Cataracts are usually an age-related clouding of the lens of the eye. People who are significantly affected by cataracts benefit from lens-replacement surgery. The new lens is called an Intraocular Lens, or IOL.
The cloudy lens allows less light to reach the retina, causing vision to be indistinct and fuzzy. Other symptoms include annoying glare, poor night vision, reduced contrast and diminished color perception.
Cataract surgery is performed at an outpatient ambulatory surgical center. Patients are given mild intravenous sedation and local anesthesia. In most situations, patients are candidates for a “dropless” procedure that markedly reduces the need for frequent and expensive post-operative drops. Most patients can drive 24 hours after surgery and can return to work within a couple of days. Strenuous physical activity is restricted for one week.
Basic Cataract Surgery
Phacoemulsification, or ultrasound disassembly of the cataract, is performed using the innovative Alcon Centurion® Vision System, minimizing inflammation and complications, and allowing quicker visual recovery.
Using phacoemulsification, the cataract is removed through microscopic incisions and replaced with a new artificial lens, or IOL. With the advance of foldable IOLs, artificial lenses can be implanted through the same small incision from the phaco procedure, usually requiring no stitches.
Femtosecond Laser Cataract Surgery
Femtosecond Laser Cataract Surgery (sometimes referred to as Laser-Assisted Cataract Surgery or LACS) is performed using the state-of-the-art Catalys® Precision Laser System or LenSx® Laser System and provides patients with several benefits. It allows the surgeon to treat mild to moderate astigmatism, minimizing the need for distance glasses after surgery. The laser also makes the incisions necessary for surgery, allowing for more precise outcomes. Softening the cataract with the laser allows the surgeon to minimize ultrasound energy, promoting quicker visual recovery.

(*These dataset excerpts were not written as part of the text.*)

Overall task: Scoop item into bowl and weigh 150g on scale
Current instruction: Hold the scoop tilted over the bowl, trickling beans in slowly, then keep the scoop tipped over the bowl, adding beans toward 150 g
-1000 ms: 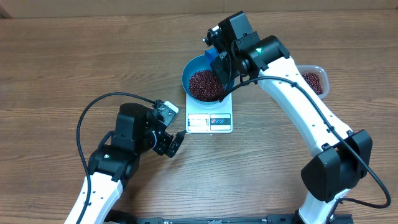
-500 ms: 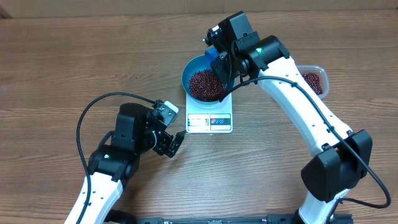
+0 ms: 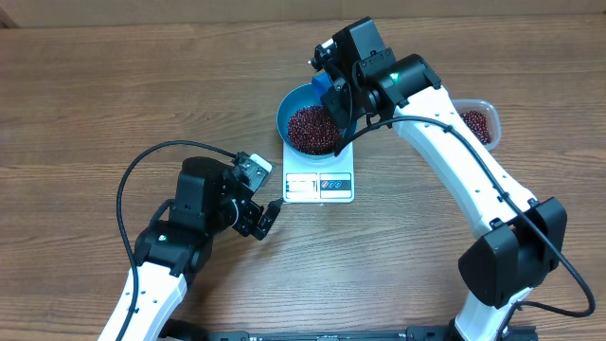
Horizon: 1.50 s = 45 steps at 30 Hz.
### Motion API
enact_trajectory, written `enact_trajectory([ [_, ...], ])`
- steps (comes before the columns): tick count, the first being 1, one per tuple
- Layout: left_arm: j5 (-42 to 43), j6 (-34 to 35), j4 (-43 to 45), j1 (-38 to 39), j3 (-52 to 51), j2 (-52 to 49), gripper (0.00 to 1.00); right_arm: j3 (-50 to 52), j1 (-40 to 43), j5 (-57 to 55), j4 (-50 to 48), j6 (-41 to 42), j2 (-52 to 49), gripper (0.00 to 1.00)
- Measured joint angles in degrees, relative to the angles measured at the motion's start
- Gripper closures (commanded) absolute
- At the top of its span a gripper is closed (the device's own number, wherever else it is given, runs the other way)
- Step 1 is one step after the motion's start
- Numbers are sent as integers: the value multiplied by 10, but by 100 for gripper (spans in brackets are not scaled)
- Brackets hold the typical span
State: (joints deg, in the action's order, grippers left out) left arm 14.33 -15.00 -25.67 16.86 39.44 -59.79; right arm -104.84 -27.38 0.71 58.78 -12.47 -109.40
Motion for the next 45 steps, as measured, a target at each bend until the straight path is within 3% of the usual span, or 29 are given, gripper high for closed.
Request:
enact_trajectory([
  [45,0,0,0,0,0,0,0,0,0,5,0,-11,0,96],
])
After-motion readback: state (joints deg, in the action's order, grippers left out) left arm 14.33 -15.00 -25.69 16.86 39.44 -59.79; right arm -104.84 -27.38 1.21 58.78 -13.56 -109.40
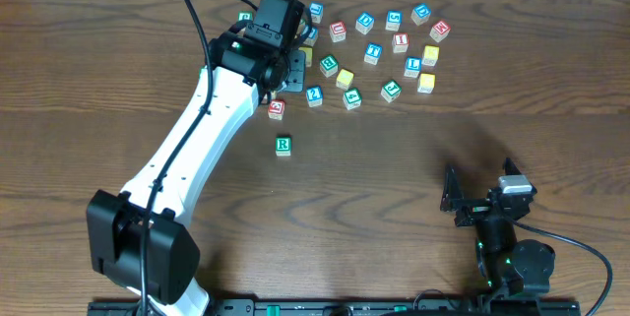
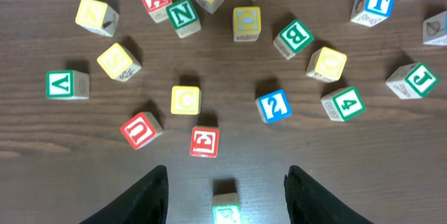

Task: Spell out ROBOT
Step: 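Move the left gripper back to the pile over the yellow O block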

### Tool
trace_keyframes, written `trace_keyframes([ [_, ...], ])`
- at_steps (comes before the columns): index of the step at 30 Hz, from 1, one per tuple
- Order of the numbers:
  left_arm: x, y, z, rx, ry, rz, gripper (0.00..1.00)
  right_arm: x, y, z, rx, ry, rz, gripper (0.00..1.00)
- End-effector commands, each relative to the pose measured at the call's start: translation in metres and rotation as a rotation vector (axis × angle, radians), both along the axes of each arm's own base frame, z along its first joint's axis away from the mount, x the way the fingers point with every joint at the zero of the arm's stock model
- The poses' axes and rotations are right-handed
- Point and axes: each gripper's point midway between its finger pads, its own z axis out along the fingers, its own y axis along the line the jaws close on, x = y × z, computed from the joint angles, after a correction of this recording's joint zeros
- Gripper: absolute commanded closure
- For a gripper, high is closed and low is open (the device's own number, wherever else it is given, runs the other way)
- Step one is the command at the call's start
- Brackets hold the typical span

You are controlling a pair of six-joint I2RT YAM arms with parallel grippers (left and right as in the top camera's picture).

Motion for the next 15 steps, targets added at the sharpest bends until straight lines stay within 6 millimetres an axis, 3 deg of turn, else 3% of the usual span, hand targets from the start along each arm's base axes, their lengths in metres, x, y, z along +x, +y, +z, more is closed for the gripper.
trace_keyframes([
  [1, 0.013, -0.002, -0.002, 0.008, -0.010, 0.008, 0.47, 0.000, 0.001, -0.001, -0.015, -0.001, 0.004, 0.01],
  [4, 0.035, -0.011, -0.002, 0.006, -0.015, 0.007, 0.47, 0.000, 0.001, -0.001, -0.015, -0.001, 0.004, 0.01],
  [7, 0.064, -0.026, -0.015, 0.024, 0.001, -0.031, 0.47, 0.000, 0.001, -0.001, -0.015, -0.001, 0.004, 0.01],
  [15, 0.110, -0.038, -0.069, 0.046, -0.013, -0.019, 0.43, 0.000, 0.001, -0.001, -0.015, -0.001, 0.004, 0.01],
])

Watch this video to explore the differences between Basic and Laser Cataract Surgery.
Intraocular Lenses (IOLs)
Intraocular lenses are about the size of Lincoln’s head on a penny and weigh about the same as a kernel of corn. They are produced to the precise curvature needed to bend light rays into focus on the retina at the back of your eye.
When patients have moderate to high levels of astigmatism, Toric Lens Implants are used in conjunction with the femtosecond laser in order to maximize distance vision without glasses.
Multifocal and Extended Depth of Focus Lens Implants, used in conjunction with the femtosecond laser, allowing patients to maximize vision while reducing the need for both distance and reading glasses.
Minimally Invasive Glaucoma Surgery
Minimally Invasive Glaucoma Surgery (MIGS) involves using microscopic implants during cataract surgery in patients who suffer from both cataracts and glaucoma. This treatment, performed at the time of cataract surgery, reduces intraocular pressure after surgery, thereby controlling glaucoma.
What is the Capsule?
The natural lens of the eye is held in place by a thin clear membrane called the lens capsule. The capsule completely surrounds the lens and separates it from the thick fluid in the vitreous (the back of the eye) and the aqueous (the thinner fluid in the front of the eye). Following cataract surgery, the capsule holds the new intraocular lens (IOL) in place.
YAG Laser Capsulotomy
Often, the posterior or back portion of the capsule becomes cloudy after cataract surgery, detrimentally affecting vision. When this happens, a YAG Laser Capsulotomy is recommended.
The YAG laser is used to clear the membrane and restore clear vision. The treatment takes just a few minutes in the outpatient clinic. No anesthesia is used. The eye is dilated and the laser is aimed with a beam of red light. The patient will see a flash and hear a click. There is no pain or discomfort. Patients can drive immediately after the procedure.